> **Your assignment**: What lines of the data hold the string "black"? Pull each one out.

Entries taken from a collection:
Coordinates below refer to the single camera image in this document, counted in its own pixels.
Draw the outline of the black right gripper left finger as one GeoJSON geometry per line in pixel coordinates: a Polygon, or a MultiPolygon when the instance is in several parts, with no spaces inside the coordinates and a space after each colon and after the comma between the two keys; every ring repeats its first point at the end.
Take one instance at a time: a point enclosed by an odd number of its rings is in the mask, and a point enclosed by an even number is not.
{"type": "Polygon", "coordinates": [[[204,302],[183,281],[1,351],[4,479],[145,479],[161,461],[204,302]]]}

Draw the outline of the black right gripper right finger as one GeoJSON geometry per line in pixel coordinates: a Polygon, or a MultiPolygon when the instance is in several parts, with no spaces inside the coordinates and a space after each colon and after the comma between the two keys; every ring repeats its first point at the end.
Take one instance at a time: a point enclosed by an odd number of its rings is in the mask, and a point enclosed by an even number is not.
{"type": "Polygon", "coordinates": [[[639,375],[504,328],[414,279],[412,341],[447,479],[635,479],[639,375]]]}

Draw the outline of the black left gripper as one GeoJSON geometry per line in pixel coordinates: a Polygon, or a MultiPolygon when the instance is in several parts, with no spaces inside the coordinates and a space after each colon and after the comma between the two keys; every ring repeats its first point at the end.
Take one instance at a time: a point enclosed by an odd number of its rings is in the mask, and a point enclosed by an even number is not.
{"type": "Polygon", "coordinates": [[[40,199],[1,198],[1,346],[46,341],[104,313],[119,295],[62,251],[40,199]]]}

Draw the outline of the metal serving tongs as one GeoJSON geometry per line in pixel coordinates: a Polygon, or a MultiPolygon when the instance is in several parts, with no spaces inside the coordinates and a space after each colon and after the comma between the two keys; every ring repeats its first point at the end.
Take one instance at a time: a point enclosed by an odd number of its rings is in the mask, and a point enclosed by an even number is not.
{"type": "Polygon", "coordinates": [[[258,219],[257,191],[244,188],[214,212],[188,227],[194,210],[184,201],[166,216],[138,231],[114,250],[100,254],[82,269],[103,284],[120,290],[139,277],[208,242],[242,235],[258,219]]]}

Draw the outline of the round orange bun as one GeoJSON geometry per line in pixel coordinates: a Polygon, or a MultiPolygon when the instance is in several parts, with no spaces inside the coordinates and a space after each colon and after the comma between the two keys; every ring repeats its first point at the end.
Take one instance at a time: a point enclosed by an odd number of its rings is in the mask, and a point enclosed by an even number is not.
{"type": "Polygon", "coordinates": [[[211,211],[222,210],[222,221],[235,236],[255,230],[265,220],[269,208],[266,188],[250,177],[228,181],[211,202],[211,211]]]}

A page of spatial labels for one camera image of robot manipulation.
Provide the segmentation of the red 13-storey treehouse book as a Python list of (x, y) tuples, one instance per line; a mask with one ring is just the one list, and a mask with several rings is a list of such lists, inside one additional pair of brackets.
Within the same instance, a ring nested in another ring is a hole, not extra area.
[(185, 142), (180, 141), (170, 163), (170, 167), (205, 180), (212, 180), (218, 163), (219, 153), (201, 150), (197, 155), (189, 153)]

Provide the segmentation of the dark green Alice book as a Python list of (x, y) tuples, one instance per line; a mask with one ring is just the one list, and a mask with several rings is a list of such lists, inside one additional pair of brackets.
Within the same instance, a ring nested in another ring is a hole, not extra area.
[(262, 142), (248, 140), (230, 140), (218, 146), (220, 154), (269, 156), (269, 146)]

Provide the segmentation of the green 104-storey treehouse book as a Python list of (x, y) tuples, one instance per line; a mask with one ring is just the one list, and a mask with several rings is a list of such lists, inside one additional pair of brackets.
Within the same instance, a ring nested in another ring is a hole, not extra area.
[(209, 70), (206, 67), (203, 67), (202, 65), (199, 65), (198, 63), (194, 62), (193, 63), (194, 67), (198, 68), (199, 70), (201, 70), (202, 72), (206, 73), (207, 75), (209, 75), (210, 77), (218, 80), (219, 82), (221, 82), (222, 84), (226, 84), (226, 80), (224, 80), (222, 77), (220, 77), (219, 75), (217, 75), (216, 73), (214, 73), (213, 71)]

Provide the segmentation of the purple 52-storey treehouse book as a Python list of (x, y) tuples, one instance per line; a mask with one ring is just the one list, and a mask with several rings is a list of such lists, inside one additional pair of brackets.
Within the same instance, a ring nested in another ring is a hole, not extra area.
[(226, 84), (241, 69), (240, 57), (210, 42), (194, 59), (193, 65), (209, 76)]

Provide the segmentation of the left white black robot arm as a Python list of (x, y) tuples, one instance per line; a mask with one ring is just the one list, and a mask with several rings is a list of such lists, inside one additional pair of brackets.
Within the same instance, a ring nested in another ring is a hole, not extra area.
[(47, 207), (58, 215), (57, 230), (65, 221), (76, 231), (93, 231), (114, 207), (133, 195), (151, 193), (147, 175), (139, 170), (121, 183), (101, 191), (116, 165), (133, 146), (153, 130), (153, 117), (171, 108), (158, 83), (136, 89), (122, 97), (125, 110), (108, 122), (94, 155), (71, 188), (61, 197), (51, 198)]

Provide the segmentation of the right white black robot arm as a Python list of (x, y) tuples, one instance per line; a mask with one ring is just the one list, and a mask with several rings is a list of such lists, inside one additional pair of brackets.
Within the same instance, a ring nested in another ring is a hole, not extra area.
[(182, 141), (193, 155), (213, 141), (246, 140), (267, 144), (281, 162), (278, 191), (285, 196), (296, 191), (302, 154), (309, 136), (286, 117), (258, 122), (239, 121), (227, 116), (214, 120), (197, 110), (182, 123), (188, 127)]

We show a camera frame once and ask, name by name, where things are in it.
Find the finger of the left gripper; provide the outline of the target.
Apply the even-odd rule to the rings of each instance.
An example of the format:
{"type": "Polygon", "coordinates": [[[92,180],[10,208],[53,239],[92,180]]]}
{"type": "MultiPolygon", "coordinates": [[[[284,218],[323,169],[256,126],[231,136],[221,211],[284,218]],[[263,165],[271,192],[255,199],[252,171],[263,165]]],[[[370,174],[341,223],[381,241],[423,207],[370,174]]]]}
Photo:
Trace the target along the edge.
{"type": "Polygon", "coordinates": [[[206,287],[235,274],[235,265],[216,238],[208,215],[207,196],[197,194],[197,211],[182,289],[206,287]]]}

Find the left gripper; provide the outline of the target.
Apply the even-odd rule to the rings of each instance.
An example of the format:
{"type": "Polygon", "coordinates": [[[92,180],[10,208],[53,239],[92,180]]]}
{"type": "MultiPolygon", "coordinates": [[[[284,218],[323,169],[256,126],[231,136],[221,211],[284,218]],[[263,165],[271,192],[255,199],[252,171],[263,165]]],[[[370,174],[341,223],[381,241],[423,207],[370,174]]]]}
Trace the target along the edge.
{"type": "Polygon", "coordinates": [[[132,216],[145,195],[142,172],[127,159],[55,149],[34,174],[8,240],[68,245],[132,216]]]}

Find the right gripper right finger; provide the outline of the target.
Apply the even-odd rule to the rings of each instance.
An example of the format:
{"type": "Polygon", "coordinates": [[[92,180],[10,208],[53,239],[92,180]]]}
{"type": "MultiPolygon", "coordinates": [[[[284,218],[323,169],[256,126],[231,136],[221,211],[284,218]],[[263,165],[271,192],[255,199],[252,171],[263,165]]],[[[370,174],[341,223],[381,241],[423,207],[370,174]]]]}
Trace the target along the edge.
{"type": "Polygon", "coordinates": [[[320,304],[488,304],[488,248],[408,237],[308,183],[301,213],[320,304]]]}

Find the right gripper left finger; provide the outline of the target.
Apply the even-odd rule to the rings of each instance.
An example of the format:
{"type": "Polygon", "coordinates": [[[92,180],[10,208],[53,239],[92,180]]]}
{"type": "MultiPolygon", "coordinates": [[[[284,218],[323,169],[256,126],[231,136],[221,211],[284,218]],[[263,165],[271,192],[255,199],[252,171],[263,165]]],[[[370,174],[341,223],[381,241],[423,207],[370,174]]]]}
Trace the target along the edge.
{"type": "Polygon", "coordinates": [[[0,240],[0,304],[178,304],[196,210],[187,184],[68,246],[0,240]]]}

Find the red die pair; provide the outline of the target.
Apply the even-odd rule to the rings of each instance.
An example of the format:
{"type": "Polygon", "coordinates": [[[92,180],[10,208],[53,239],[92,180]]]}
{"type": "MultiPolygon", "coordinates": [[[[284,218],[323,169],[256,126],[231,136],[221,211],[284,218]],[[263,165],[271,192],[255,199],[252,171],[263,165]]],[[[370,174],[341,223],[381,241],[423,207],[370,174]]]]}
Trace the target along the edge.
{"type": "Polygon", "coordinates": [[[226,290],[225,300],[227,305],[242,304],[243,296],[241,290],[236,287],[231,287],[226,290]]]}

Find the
* * *
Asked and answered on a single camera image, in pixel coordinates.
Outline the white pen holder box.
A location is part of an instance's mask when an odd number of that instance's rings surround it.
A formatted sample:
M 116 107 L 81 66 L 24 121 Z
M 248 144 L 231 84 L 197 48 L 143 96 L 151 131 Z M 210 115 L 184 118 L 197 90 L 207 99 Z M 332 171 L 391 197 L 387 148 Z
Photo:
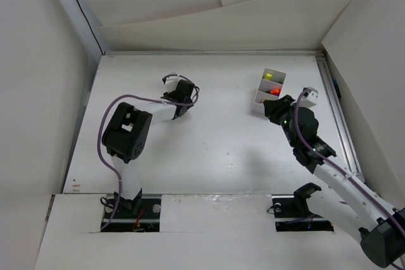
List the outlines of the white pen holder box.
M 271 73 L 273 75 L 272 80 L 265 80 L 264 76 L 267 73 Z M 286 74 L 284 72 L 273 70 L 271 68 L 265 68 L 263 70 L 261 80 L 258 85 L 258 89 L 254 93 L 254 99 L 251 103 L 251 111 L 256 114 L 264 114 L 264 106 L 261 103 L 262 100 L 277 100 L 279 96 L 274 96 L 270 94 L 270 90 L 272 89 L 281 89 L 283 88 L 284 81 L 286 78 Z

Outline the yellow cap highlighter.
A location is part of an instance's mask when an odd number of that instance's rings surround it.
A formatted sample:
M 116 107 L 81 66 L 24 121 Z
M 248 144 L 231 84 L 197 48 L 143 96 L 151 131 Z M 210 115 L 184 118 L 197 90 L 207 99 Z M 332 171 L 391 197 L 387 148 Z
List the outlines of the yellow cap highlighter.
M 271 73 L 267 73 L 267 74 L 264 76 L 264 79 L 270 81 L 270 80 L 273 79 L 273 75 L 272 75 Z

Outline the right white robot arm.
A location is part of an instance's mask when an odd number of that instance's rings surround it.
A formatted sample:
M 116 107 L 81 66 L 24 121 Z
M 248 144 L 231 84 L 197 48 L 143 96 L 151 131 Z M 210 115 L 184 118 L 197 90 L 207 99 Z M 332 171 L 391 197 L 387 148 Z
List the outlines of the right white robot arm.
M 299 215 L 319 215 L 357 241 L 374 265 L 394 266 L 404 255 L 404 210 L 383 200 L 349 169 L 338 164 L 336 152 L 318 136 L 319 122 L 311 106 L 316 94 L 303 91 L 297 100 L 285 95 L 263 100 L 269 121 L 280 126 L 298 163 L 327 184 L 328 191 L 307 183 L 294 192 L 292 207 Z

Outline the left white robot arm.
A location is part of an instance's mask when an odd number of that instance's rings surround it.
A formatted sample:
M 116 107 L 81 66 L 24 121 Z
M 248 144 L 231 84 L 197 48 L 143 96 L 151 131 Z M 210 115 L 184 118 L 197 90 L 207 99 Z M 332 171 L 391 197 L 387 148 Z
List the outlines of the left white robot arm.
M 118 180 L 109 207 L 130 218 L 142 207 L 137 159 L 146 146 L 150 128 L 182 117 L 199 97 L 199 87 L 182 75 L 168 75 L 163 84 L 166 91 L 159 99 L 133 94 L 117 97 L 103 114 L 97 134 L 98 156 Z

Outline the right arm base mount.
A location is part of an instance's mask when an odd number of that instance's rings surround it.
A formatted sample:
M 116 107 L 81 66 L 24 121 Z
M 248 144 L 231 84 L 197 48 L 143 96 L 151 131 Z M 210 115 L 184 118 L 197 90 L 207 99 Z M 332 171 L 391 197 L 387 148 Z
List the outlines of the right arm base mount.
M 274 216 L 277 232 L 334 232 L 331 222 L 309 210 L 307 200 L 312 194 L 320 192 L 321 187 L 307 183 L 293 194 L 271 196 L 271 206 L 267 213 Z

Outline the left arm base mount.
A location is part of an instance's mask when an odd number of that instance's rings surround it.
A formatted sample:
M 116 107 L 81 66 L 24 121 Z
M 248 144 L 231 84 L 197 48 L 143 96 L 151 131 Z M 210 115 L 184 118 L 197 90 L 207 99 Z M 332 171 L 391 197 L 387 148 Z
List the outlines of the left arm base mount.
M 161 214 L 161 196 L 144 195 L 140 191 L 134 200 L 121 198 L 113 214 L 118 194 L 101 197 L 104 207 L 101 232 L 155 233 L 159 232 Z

> **Finished task**:
Draw the outline of the black right gripper left finger as one GeoJSON geometry per line in pixel coordinates: a Polygon, or a MultiPolygon when the instance is in several parts, with no spaces inside the coordinates and a space after each colon and after the comma between the two keys; every ring repeats its first point at the end.
Draw the outline of the black right gripper right finger as one GeoJSON geometry per line in pixel coordinates: a Polygon, or a MultiPolygon when the instance is in several parts, with no spaces inside the coordinates and a space after each colon and after the comma between the two keys; every ring repeats its first point at the end.
Draw the outline of the black left gripper as one GeoJSON geometry per line in pixel coordinates: a Polygon, or a MultiPolygon when the instance is in several parts, with no spaces inside the coordinates and a space after each colon and after the comma between the two keys; every ring repeats its first point at the end.
Provide the segmentation of the left white black robot arm as a Python list of (x, y) tuples, one instance per line; a mask with one ring is just the one list, and a mask with several rings is a list of such lists, inside one additional pair of brackets.
Provide the segmentation of the right white black robot arm as a Python list of (x, y) tuples, one instance per line; a mask with one ring is just the one list, and a mask with several rings is a list of such lists, inside one additional pair of brackets.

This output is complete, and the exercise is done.